Collected data entries:
━━━━━━━━━━━━━━━━━━━━━━━━━━━━━━

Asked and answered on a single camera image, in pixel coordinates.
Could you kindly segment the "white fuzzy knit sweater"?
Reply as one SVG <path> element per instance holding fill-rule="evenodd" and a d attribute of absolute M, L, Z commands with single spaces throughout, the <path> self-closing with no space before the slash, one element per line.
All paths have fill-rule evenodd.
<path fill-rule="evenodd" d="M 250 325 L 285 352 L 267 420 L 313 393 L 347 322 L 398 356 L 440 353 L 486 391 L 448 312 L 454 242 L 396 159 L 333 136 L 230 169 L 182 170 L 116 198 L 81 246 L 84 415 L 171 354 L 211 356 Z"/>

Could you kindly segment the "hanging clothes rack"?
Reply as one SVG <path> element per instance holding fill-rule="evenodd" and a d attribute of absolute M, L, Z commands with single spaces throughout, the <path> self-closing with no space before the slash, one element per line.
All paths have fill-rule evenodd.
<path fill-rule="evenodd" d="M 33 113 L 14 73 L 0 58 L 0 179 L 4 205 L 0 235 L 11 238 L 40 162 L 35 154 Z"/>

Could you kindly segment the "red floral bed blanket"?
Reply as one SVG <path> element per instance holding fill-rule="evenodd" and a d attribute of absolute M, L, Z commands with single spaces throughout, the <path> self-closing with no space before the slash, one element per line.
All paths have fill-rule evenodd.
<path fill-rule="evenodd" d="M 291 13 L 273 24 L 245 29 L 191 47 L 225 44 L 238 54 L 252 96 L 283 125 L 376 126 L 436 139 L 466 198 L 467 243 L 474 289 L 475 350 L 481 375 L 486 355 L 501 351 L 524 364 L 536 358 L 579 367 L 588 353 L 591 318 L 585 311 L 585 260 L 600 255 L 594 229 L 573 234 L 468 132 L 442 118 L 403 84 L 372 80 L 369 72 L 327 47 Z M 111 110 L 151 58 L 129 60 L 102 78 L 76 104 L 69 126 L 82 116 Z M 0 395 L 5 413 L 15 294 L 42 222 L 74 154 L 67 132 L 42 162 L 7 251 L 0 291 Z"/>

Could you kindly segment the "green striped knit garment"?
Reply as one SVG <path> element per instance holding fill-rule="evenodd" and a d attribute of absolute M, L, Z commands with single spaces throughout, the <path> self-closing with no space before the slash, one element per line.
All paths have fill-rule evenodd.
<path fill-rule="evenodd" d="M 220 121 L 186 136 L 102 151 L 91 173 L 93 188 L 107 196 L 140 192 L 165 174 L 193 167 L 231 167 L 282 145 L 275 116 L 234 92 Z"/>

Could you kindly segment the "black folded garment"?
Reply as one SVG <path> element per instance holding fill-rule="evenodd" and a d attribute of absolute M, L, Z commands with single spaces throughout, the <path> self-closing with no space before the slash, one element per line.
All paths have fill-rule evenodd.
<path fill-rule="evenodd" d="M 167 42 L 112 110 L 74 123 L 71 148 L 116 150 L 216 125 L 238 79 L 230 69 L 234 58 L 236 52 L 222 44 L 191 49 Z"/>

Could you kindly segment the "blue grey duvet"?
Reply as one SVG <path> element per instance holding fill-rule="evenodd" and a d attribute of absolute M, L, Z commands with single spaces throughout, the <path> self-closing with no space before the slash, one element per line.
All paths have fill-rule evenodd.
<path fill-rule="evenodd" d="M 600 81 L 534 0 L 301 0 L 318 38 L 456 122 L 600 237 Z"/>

━━━━━━━━━━━━━━━━━━━━━━━━━━━━━━

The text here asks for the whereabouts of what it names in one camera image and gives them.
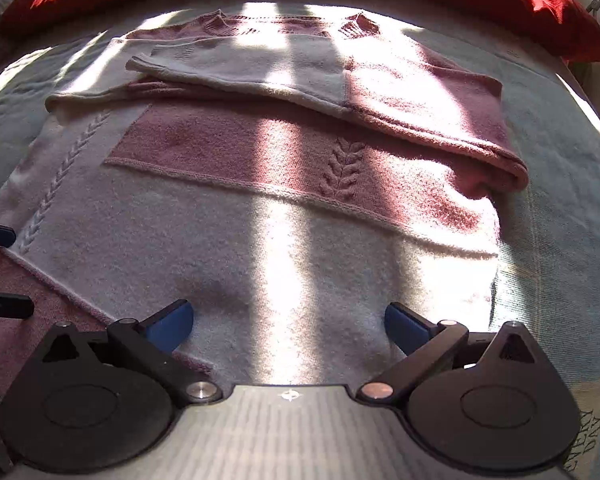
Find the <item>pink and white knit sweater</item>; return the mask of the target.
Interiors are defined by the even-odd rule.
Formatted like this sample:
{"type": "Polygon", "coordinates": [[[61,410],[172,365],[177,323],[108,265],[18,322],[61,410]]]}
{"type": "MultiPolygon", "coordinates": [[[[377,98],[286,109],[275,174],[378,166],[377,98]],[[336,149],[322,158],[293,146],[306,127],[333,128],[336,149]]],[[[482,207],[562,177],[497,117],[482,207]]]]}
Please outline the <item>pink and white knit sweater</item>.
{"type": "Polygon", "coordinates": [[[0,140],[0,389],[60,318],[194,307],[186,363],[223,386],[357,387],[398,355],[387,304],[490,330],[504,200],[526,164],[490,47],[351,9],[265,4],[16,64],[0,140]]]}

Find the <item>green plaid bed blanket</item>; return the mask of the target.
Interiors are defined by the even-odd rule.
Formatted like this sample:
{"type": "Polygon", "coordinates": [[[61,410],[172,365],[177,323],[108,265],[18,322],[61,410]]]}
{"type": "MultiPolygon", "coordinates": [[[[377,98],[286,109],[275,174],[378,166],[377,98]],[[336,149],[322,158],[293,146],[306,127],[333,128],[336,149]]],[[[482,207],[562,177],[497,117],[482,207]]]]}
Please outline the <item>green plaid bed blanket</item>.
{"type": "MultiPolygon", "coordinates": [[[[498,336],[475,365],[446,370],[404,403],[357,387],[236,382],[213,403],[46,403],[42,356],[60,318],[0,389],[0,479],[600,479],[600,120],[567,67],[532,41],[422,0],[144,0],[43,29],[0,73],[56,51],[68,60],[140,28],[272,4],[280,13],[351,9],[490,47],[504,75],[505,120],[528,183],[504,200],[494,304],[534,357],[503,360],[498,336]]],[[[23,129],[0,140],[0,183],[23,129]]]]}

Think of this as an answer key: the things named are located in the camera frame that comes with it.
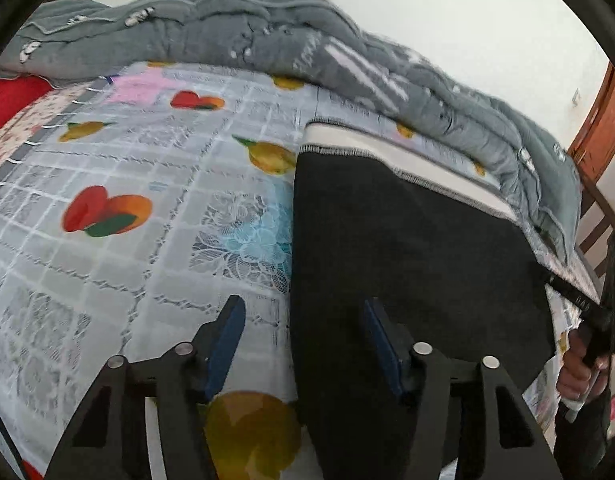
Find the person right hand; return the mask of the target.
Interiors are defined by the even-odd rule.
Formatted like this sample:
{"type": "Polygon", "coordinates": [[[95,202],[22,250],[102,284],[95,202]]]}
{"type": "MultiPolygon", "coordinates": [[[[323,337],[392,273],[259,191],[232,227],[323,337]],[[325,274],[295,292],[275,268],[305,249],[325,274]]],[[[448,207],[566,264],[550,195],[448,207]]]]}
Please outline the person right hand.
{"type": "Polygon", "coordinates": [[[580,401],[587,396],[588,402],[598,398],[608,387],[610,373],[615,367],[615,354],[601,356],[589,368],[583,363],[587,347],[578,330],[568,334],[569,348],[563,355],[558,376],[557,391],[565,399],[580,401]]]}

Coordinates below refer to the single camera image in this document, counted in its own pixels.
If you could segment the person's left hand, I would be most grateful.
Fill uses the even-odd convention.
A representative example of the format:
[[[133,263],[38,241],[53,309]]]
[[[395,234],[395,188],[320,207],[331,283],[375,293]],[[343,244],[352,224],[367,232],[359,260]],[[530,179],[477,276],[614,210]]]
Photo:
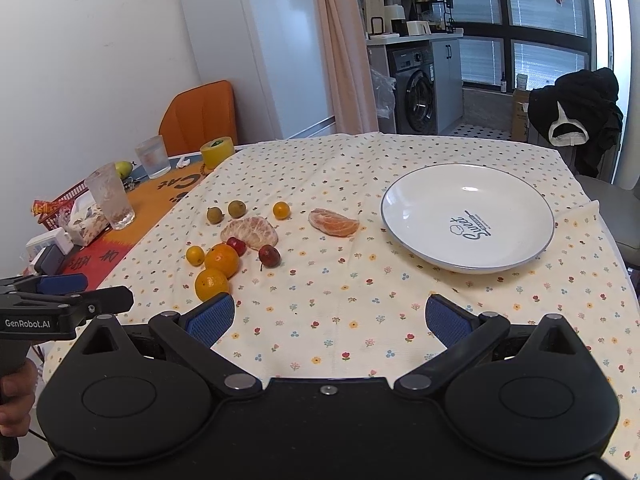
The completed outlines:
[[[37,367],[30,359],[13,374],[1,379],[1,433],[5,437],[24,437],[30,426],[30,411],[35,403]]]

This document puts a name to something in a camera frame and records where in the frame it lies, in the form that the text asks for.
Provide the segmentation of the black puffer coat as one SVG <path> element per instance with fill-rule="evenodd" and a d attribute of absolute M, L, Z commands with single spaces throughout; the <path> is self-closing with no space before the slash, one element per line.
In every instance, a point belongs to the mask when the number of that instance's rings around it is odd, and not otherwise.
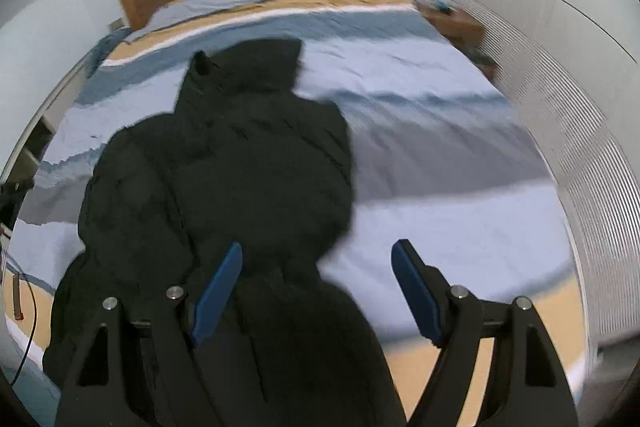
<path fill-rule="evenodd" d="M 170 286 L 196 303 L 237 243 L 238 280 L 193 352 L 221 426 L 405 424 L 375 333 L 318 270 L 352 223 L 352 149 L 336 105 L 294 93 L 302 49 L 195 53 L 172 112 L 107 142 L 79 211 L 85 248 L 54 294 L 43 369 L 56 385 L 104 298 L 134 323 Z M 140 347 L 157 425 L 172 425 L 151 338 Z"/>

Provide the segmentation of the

━━━━━━━━━━━━━━━━━━━━━━━━━━━━━━

Exercise requirements. Whenever a line of the entries contains the string "document", copy that line.

Answer to the problem.
Coordinates below refer to the single camera image in this document, counted in its own pixels.
This document puts a name to something in a camera frame and records where in the frame it lies, in the form that the text asks for.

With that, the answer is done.